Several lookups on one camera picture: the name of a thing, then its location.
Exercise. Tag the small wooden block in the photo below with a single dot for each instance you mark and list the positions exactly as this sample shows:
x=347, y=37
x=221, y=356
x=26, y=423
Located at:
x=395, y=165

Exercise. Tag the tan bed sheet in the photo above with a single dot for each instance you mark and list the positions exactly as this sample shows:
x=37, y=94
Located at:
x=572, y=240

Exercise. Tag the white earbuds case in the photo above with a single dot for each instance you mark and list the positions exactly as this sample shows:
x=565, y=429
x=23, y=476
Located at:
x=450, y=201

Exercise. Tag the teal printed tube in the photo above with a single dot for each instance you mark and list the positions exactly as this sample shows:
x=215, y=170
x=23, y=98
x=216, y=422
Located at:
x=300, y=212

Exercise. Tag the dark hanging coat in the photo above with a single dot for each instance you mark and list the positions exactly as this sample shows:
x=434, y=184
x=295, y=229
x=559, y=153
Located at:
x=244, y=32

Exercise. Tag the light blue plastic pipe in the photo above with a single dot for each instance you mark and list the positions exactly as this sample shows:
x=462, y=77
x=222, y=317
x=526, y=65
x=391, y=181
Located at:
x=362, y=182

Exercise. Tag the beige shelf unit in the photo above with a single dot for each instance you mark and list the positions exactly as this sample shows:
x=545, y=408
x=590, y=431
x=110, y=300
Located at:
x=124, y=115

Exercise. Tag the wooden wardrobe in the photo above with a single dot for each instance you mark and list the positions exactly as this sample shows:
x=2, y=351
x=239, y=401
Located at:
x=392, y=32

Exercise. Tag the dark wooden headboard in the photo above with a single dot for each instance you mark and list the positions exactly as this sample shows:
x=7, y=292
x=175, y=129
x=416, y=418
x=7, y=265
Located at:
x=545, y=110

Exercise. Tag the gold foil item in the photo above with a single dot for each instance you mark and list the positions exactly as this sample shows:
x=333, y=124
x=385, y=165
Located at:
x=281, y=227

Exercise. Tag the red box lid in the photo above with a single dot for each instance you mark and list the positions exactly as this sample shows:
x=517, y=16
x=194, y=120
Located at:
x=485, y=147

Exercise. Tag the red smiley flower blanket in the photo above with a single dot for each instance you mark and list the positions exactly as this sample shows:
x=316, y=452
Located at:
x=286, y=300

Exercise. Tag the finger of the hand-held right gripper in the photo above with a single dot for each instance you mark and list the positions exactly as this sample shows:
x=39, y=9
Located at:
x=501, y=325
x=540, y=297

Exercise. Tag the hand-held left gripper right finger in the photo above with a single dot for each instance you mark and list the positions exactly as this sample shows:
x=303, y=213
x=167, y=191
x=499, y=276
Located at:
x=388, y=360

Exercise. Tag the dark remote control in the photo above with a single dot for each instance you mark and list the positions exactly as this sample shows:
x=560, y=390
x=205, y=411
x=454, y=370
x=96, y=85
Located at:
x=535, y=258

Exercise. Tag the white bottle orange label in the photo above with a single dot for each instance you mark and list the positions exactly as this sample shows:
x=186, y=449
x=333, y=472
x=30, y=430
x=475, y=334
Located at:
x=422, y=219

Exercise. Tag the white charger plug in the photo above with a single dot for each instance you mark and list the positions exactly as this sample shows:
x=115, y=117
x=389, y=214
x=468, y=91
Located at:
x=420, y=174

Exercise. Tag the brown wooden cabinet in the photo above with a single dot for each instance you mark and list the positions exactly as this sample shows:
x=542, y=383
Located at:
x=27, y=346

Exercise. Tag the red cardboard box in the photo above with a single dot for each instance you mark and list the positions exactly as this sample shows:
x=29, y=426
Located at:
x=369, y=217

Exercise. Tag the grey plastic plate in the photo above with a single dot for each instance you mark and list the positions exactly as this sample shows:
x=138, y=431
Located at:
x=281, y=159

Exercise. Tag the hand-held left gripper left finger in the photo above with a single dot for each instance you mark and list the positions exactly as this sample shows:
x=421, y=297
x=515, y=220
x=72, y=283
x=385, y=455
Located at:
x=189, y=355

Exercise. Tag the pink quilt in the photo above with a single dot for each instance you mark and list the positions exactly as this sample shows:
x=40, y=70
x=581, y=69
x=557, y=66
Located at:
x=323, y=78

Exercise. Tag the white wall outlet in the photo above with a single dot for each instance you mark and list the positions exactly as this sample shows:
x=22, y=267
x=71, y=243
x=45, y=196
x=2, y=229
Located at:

▸ TASK INSTRUCTIONS:
Every line of the listing is to be returned exactly as given.

▸ RESULT FOR THIS EXERCISE:
Several lookups on one camera picture: the name of a thing, then its location.
Exercise. Tag the small wooden block in the photo below with a single dot for each instance you mark and list the positions exactly as this sample shows:
x=347, y=37
x=221, y=356
x=26, y=423
Located at:
x=395, y=165

Exercise. Tag the tan bed sheet in the photo above with a single dot for each instance you mark and list the positions exactly as this sample shows:
x=37, y=94
Located at:
x=572, y=240

Exercise. Tag the white earbuds case in the photo above with a single dot for each instance you mark and list the positions exactly as this sample shows:
x=565, y=429
x=23, y=476
Located at:
x=450, y=201

Exercise. Tag the teal printed tube in the photo above with a single dot for each instance you mark and list the positions exactly as this sample shows:
x=215, y=170
x=23, y=98
x=216, y=422
Located at:
x=300, y=212

Exercise. Tag the dark hanging coat in the photo above with a single dot for each instance you mark and list the positions exactly as this sample shows:
x=434, y=184
x=295, y=229
x=559, y=153
Located at:
x=244, y=32

Exercise. Tag the light blue plastic pipe in the photo above with a single dot for each instance you mark and list the positions exactly as this sample shows:
x=462, y=77
x=222, y=317
x=526, y=65
x=391, y=181
Located at:
x=362, y=182

Exercise. Tag the beige shelf unit in the photo above with a single dot for each instance you mark and list the positions exactly as this sample shows:
x=545, y=408
x=590, y=431
x=110, y=300
Located at:
x=124, y=115

Exercise. Tag the wooden wardrobe in the photo above with a single dot for each instance you mark and list the positions exactly as this sample shows:
x=2, y=351
x=239, y=401
Located at:
x=392, y=32

Exercise. Tag the dark wooden headboard in the photo above with a single dot for each instance you mark and list the positions exactly as this sample shows:
x=7, y=292
x=175, y=129
x=416, y=418
x=7, y=265
Located at:
x=545, y=110

Exercise. Tag the gold foil item in the photo above with a single dot for each instance you mark and list the positions exactly as this sample shows:
x=333, y=124
x=385, y=165
Located at:
x=281, y=227

Exercise. Tag the red box lid in the photo above with a single dot for each instance you mark and list the positions exactly as this sample shows:
x=517, y=16
x=194, y=120
Located at:
x=485, y=147

Exercise. Tag the red smiley flower blanket in the photo above with a single dot for each instance you mark and list the positions exactly as this sample shows:
x=316, y=452
Located at:
x=286, y=300

Exercise. Tag the finger of the hand-held right gripper in the photo above with a single dot for each instance you mark and list the positions exactly as this sample shows:
x=39, y=9
Located at:
x=501, y=325
x=540, y=297

Exercise. Tag the hand-held left gripper right finger in the photo above with a single dot for each instance you mark and list the positions exactly as this sample shows:
x=303, y=213
x=167, y=191
x=499, y=276
Located at:
x=388, y=360

Exercise. Tag the dark remote control in the photo above with a single dot for each instance you mark and list the positions exactly as this sample shows:
x=560, y=390
x=205, y=411
x=454, y=370
x=96, y=85
Located at:
x=535, y=258

Exercise. Tag the white bottle orange label in the photo above with a single dot for each instance you mark and list the positions exactly as this sample shows:
x=186, y=449
x=333, y=472
x=30, y=430
x=475, y=334
Located at:
x=422, y=219

Exercise. Tag the white charger plug in the photo above with a single dot for each instance you mark and list the positions exactly as this sample shows:
x=115, y=117
x=389, y=214
x=468, y=91
Located at:
x=420, y=174

Exercise. Tag the brown wooden cabinet in the photo above with a single dot for each instance you mark and list the positions exactly as this sample shows:
x=542, y=383
Located at:
x=27, y=346

Exercise. Tag the red cardboard box in the photo above with a single dot for each instance you mark and list the positions exactly as this sample shows:
x=29, y=426
Located at:
x=369, y=217

Exercise. Tag the grey plastic plate in the photo above with a single dot for each instance you mark and list the positions exactly as this sample shows:
x=138, y=431
Located at:
x=281, y=159

Exercise. Tag the hand-held left gripper left finger in the photo above with a single dot for each instance you mark and list the positions exactly as this sample shows:
x=421, y=297
x=515, y=220
x=72, y=283
x=385, y=455
Located at:
x=189, y=355

Exercise. Tag the pink quilt in the photo above with a single dot for each instance you mark and list the positions exactly as this sample shows:
x=40, y=70
x=581, y=69
x=557, y=66
Located at:
x=323, y=78

Exercise. Tag the white wall outlet in the photo above with a single dot for each instance you mark and list the positions exactly as this sample shows:
x=22, y=267
x=71, y=243
x=45, y=196
x=2, y=229
Located at:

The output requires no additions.